> [Work to complete]
After locating "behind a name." in the listing below, copy that line and each one after it exactly, ending with the line that has "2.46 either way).".
Data to use below:
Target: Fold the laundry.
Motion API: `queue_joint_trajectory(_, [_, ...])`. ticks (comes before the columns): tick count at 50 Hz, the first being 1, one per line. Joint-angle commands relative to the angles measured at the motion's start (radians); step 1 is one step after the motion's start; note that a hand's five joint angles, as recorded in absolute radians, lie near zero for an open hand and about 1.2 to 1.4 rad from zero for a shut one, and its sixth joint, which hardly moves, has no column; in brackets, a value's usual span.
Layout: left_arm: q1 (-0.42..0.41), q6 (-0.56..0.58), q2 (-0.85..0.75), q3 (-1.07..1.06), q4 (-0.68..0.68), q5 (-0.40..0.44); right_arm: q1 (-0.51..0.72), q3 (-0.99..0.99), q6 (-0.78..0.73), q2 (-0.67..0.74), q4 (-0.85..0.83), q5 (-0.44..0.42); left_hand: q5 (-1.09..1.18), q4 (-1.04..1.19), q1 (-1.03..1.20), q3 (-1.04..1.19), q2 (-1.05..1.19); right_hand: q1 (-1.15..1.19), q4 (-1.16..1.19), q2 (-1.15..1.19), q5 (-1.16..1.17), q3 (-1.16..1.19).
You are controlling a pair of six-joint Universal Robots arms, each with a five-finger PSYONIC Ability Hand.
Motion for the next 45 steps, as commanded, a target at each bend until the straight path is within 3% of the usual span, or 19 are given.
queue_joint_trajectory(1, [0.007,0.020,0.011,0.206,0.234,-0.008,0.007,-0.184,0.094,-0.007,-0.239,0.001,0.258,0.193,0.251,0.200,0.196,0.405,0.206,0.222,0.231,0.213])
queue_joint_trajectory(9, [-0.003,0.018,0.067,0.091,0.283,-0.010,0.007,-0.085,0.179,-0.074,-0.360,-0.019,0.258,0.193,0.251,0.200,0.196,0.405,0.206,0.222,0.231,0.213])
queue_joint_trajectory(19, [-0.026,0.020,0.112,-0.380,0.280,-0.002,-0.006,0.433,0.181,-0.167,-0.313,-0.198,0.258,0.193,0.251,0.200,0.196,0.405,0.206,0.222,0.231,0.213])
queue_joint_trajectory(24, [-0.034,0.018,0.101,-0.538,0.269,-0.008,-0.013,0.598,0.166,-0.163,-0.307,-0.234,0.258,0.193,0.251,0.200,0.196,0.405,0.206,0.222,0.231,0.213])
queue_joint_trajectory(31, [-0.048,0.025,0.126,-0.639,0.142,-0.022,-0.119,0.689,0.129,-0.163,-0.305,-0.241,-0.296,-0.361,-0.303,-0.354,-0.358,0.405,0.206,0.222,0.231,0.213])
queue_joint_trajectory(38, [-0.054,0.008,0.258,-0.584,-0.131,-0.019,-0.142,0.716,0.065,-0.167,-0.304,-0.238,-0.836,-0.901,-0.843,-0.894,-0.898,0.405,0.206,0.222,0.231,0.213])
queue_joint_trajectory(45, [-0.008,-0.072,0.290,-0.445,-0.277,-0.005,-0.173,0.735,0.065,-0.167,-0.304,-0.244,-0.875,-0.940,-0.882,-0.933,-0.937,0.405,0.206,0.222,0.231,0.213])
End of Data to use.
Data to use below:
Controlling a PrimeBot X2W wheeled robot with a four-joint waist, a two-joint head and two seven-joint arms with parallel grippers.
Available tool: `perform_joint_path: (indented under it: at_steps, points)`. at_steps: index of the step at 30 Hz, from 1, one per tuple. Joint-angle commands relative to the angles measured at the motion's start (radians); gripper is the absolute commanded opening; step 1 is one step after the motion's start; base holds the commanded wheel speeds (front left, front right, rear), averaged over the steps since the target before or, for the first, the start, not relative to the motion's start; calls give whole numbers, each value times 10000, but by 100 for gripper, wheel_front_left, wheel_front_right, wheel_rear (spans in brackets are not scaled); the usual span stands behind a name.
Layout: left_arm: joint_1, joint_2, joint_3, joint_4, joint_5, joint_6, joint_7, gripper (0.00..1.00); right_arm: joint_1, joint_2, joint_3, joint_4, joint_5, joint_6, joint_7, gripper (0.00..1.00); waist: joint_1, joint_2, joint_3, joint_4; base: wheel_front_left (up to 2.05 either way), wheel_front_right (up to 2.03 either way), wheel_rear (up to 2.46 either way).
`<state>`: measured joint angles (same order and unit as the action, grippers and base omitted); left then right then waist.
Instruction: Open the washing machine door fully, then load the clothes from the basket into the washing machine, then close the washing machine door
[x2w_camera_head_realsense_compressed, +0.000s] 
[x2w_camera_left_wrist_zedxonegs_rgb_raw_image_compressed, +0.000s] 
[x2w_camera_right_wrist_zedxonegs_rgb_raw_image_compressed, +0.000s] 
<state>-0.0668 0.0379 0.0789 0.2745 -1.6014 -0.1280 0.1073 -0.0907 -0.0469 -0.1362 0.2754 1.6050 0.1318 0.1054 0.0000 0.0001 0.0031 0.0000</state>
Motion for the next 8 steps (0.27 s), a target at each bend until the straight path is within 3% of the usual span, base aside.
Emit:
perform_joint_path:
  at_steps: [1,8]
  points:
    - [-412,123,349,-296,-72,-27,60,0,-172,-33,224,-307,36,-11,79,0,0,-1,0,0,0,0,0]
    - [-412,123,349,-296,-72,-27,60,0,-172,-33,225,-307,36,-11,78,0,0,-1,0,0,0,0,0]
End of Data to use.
> [Result of the exercise]
Available tool: `perform_joint_path: (indented under it: at_steps, points)`. at_steps: index of the step at 30 Hz, from 1, one per tuple. Joint-angle commands relative to the angles measured at the motion's start (radians); gripper is the absolute commanded opening; step 1 is one step after the motion's start; base holds the commanded wheel speeds (front left, front right, rear), averaged over the steps since the target before or, for the first, the start, not relative to the motion's start; calls give whole numbers, each value times 10000, but by 100 for gripper, wheel_front_left, wheel_front_right, wheel_rear (spans in brackets are not scaled); the usual span stands behind a name.
Layout: left_arm: joint_1, joint_2, joint_3, joint_4, joint_5, joint_6, joint_7, gripper (0.00..1.00); right_arm: joint_1, joint_2, joint_3, joint_4, joint_5, joint_6, joint_7, gripper (0.00..1.00); waist: joint_1, joint_2, joint_3, joint_4; base: wheel_front_left (up to 2.05 either way), wheel_front_right (up to 2.03 either way), wheel_rear (up to 2.46 either way).

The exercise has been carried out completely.